Tally up how many lines in the listing below contain the string "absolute", and give only the total.

[ENTRIES SUPPLIED]

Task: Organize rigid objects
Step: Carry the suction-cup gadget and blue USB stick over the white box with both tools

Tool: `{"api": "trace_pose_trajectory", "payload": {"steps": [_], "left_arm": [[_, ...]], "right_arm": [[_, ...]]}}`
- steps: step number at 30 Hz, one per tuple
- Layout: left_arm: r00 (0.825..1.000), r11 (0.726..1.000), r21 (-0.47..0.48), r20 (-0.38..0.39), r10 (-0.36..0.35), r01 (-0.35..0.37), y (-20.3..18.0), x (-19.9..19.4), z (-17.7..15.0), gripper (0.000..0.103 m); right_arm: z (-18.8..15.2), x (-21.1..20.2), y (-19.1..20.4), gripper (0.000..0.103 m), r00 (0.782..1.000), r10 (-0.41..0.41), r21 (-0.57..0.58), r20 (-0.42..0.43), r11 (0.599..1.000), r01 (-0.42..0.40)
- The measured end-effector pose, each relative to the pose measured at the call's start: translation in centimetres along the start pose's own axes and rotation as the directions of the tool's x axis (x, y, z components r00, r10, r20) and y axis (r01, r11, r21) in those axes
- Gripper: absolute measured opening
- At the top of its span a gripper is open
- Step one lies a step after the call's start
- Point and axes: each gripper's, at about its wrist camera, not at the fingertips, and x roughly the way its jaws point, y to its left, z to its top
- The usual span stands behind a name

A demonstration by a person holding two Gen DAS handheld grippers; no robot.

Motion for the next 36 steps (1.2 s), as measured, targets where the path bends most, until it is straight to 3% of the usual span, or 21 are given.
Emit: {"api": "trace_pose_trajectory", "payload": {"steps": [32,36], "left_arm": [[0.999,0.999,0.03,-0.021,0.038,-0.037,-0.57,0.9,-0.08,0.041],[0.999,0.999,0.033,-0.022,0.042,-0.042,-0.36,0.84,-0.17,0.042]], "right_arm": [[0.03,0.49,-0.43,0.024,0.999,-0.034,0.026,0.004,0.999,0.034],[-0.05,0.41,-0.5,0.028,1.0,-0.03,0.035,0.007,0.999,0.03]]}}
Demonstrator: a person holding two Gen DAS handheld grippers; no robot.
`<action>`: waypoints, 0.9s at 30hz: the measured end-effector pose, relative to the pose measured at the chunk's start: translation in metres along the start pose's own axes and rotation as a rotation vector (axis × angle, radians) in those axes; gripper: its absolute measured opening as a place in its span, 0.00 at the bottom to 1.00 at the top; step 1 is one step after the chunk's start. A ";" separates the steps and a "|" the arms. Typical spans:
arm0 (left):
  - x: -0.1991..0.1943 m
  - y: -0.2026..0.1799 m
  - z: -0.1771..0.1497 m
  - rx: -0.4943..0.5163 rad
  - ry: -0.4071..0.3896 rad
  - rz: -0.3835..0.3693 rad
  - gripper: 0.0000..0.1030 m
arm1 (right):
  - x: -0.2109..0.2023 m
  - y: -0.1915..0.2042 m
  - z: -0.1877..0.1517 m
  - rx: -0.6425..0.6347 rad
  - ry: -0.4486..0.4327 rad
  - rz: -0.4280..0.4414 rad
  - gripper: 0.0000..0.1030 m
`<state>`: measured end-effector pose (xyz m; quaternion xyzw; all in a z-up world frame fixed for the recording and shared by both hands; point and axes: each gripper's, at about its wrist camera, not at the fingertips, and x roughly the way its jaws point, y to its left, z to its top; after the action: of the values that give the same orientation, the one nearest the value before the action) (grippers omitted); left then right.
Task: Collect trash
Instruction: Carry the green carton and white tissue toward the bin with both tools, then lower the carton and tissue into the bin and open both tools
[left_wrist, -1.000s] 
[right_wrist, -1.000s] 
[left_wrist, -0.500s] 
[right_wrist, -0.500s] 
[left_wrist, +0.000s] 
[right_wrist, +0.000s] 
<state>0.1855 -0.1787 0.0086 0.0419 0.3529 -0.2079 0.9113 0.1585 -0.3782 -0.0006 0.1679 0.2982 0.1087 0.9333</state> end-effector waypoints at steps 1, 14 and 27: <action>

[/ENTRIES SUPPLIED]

▶ _SOLUTION BELOW_:
2